Them: ‘Oh, uh, that’s very strange, let me find out.’

*20 minutes later – phone rings again*

Them: ‘Hello, Sophie, has your TA come to meet you?’

Me: ‘No sorry. I’m in the staff room but no one is here. And we’re now halfway through the lesson.’

Them: ‘Oh. That’s very strange….um. I’m sorry……uh’

*Call ended*

Got back in a taxi at 4:30 and went home again. Wonderful. Note to self: always take your book, for goodness sake!


You rushed me. Now you pay the price of my terrible art work. #sorrynotsorry!!!

4. Culture Clash

You’d expect this of course, but a few things take a bit of getting used to. For example, I’m only teaching primary students and no secondary, as are most female teachers here. Here, it’s considered inappropriate for men to teach the younger children (except for PE), so even girls who requested to teach secondary are in primary schools. And that’s just the tip of the iceberg when it comes male and female norms here. I wonder how the locals regard the women in our group, seeing as ‘Vietnamese women do not drink or smoke’. There’s plenty of both going on down our local every evening.

Without wishing to sound condescending, schools here are what you’d expect British schools would have looked like in the 1960s. The children have to write in a very particular hand that’s almost like calligraphy. I don’t think many teachers have been impressed with my wobbly scrawling on the board. No one’s said anything, but I’ve noticed some TAs go over the dots on my ‘i’s when I’m not looking. Other teachers have had much blunter comments about their handwriting and one of my housemates was even asked not to write with her left hand because it would ‘set a bad example’ to the students. In fact, I asked one student to write the letter ‘C’ on the board for me and I’m pretty certain he was naturally left handed, judging by the way he held the chalk in his left hand first, and then switched to his right to wrote a tiny, wobbly ‘c’. Poor guy.

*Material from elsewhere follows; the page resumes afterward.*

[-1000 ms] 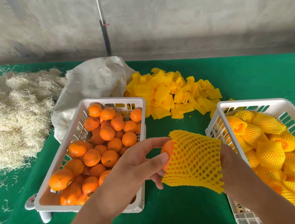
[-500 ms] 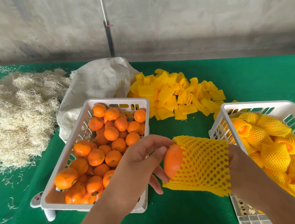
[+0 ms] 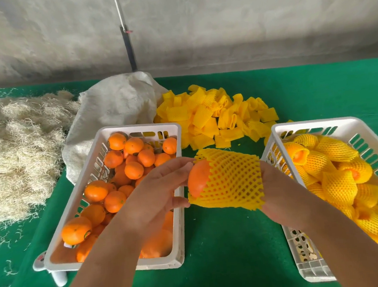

There’s also the issue of corporal punishment. I think I was more scared than the kids when I first heard ‘hoc sinh!’ (class) and the ruler slam on the desk during my first lesson! Most of our TAs work for the same company as us and are instructed not to hit students. However, sometimes if you have a TA who works directly for your school, you find they are more inclined to slap the children. Luckily, I’ve only witnessed a few taps and ear-pulls, but I’ve heard of much harsher punishments. It’s tricky; it’s your lesson, but then you are also the outsiders in their culture…

5. You Just Don’t Ever Really Know What’s Going On!

40 minute lesson suddenly becomes an hour long? Sure. Why? Who the hell knows? Just carry on until you here the big drum (school bell equivalent) go off.

Lessons are cancelled for exams? We’ll let you know once you’re about to start making your way to class. Splendid.

I think I’ll be horizontal once I’m back home.


Despite all this craziness I am still alive and well AND enjoying myself. Sure, the Sunday-night feeling has followed me to Vietnam, but I think that’s just life to some degree. The kids are (mostly) wonderful. I’m sure they think English lessons are just a chance to be silly, but I shan’t lie, going into a classroom of children screaming and shouting ‘Hello teacher! High five!’ every morning is great. (Ego rub? Yes, I know…). A few of the naughtier ones are so cute that I’m probably too soft with them, and some of the “monitors” are simply brilliant. I crack up every lesson watching one of my eight-year old boys wave a metre stick around and start barking orders at the class to ‘STAND UP!’ and say ‘HEL-LO TEA-CHER SO-PHIE!’. There’s also the benefit of not being fixed at any one school. You can go in, teach your lessons, and then leave without all the extra crap you get with other jobs. Evening and weekends are great too, of course. I may be developing some alcohol dependency, but I love always having people to talk to, and there are so many things to keep us entertained at the weekends. I’ll report more on that later.


Awwww…yep, I became that ‘I’m down with the kids’ person.

Off to bed now, week 5 begins tomorrow.